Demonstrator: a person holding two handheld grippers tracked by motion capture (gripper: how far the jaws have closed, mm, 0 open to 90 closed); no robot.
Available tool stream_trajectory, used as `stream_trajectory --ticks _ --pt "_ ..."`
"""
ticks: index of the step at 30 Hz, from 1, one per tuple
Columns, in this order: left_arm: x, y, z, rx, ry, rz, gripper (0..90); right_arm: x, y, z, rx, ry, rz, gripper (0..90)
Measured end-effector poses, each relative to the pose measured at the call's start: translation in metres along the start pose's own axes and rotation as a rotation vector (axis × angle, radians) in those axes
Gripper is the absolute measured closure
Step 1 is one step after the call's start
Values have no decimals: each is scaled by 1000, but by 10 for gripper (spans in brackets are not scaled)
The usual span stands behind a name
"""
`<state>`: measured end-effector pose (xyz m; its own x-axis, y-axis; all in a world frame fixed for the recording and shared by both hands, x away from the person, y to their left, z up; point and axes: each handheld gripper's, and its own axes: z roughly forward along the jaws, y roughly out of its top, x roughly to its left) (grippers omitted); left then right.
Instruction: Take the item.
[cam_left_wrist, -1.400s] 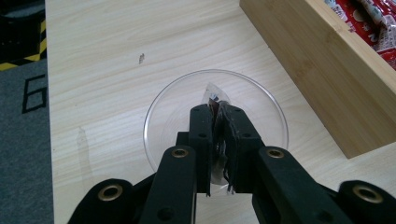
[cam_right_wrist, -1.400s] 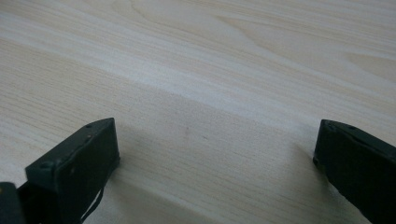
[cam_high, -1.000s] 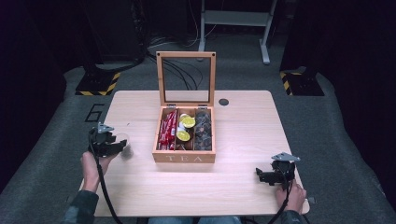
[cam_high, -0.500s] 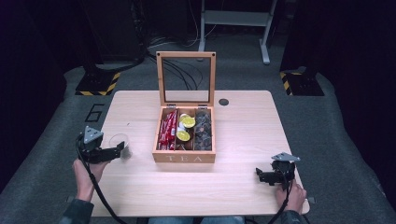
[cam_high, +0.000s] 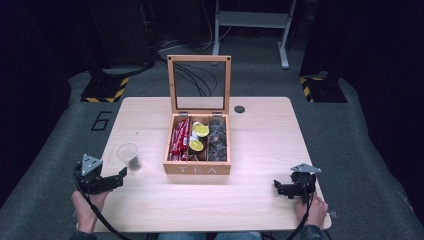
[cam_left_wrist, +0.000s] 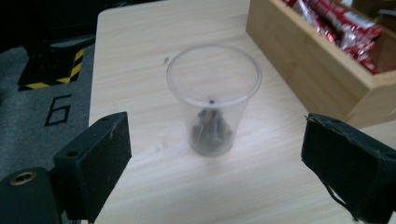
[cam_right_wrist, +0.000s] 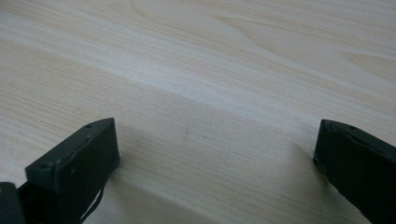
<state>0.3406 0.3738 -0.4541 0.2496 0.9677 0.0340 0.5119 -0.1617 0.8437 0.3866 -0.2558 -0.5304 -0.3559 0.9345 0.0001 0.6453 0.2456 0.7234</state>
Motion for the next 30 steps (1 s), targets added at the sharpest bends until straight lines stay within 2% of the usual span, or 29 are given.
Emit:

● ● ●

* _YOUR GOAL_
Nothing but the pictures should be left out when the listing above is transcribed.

* _ANSWER SECTION_
Demonstrator: a person holding two handheld grippers tracked by motion capture (gripper: how far the jaws have closed, mm, 0 open to 90 closed); no robot.
Available tool stream_trajectory, used as `stream_trajectory --ticks _ --pt "_ ..."`
"""
ticks: index of the step at 30 Hz, from 1, one per tuple
Columns, in this order: left_arm: x, y, z, rx, ry, rz, gripper (0..90); right_arm: x, y, z, rx, ry, rz, gripper (0..90)
Measured end-effector poses, each relative to the pose measured at the call's start: translation in metres along the start pose's own axes and rotation as a rotation vector (axis × angle, radians) in those axes
Gripper is the absolute measured closure
Step 1 is one step after the call's start
Values have no decimals: each is scaled by 1000, but by 10 for gripper (spans in brackets are not scaled)
The usual span stands behind a name
"""
`<state>`: measured end-effector pose (xyz m; its own x-axis, y-axis; all in a world frame fixed for the recording and shared by both hands, x away from the person, y to their left, z up; point and axes: each handheld gripper's, and its own axes: z roughly forward along the jaws, y roughly out of its top, x roughly to its left) (grippers omitted); left then right.
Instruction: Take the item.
[cam_left_wrist, -1.400s] 
[cam_right_wrist, -1.400s] 
[cam_high, -1.000s] 
[cam_high, -0.500s] 
[cam_high, +0.000s] 
[cam_left_wrist, +0.000s] 
[cam_right_wrist, +0.000s] 
<state>0.3406 0.3738 -0.4541 0.2496 0.9677 0.0340 0.5119 -0.1617 0.8437 0.3866 -0.2558 -0.5304 -0.3559 0.9345 0.0001 0.6453 0.2456 0.7234</state>
Motion for the next 30 steps (1 s), targets added at the sharpest bends until straight lines stay within 2% of the usual span, or 29 are given.
Emit:

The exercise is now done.